In 1988, photorefractive keratectomy (PRK), a technique for laser refractive surgery, was introduced.¹ The correction of myopic refractive errors with the MEL^® 80 spot-scanning excimer laser (Carl Zeiss Meditec AG, Jena, Germany) with the aberration smart ablation (ASA) profile during PRK has been reported with good outcomes in terms of safety, efficacy, predictability, and the low incidence of vision-threatening complications.^2–4 The ASA profile is an aspheric optimized ablation profile. It has an aspheric profile portion that is independent of the correction. In some cases, the ASA profile used still has distinct imperfections, such as an underablation on the peripheral cornea. The use of ASA in higher myopic corrections can induce a positive spherical aberration, (Z₄⁰ <0).⁵ Another detail of the ASA profile is that the use of this algorithm leads to a relatively higher ablation depth in low myopic corrections. This is because the asphericity has a constant amount over the total range of correction. In high myopic corrections, this amount is relatively low and leads to an induction of the higher order spherical aberration Z₄⁰.

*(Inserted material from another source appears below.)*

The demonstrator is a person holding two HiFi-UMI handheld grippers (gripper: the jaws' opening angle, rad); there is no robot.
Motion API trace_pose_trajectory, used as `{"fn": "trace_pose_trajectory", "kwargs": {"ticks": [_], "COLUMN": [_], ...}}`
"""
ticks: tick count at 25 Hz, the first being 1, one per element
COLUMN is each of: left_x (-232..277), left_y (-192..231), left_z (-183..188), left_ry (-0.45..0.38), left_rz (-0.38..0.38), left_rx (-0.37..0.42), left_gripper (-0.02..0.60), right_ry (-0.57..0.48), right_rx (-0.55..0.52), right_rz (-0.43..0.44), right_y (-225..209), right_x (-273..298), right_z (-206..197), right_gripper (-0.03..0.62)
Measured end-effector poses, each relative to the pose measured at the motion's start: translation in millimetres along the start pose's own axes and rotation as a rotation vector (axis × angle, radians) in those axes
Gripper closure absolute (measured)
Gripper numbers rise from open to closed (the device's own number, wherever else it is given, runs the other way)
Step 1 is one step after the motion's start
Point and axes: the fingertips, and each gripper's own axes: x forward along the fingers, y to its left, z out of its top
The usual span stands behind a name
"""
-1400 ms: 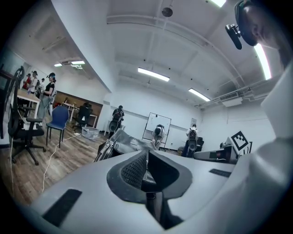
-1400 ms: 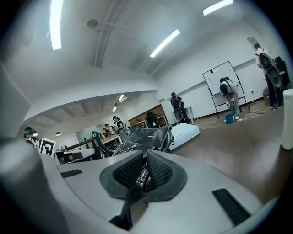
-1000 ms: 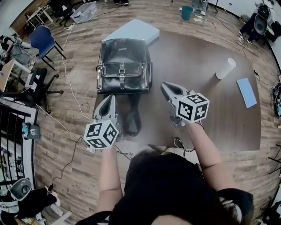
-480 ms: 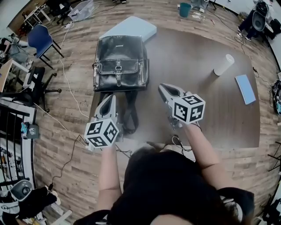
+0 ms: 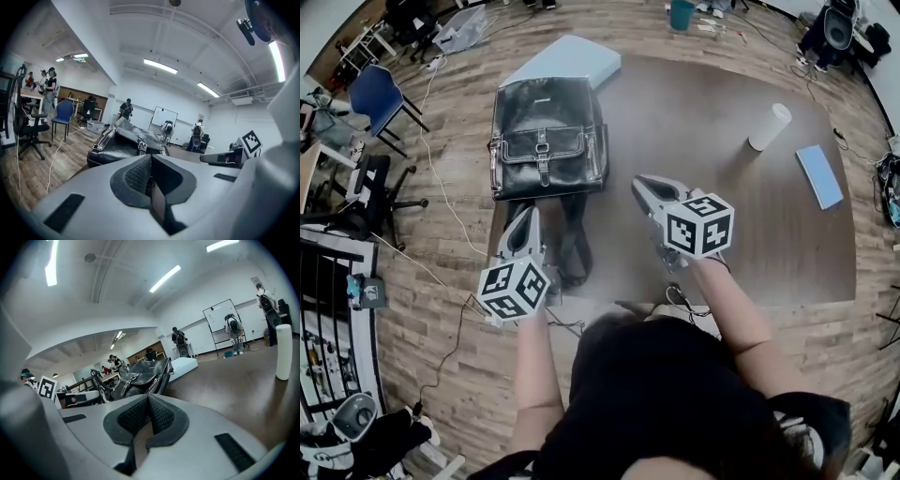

To achieve a minimal ablation depth during the correction of low myopia, an improved ablation profile should have a minimal asphericity in low corrections that increases as the amount of the myopic correction increases. Moreover, the improved ablation profile should include a more powerful energy correction function that minimizes the induction of a spherical aberration generally. The Triple-A advanced ablation algorithm is an ideal ablation profile comprising these properties and was developed by Carl Zeiss Meditec AG. As a part of the corneal topography guided treatment modality it was initially introduced commercially on the CRS-Master (Carl Zeiss Meditec AG) at the American Academy of Ophthalmology meeting in Los Angeles, (CA, USA) in 2005. The CRS-Master is a planning station for customized vision correction. It is available in many countries worldwide; however, it is currently not available in the US and Japan.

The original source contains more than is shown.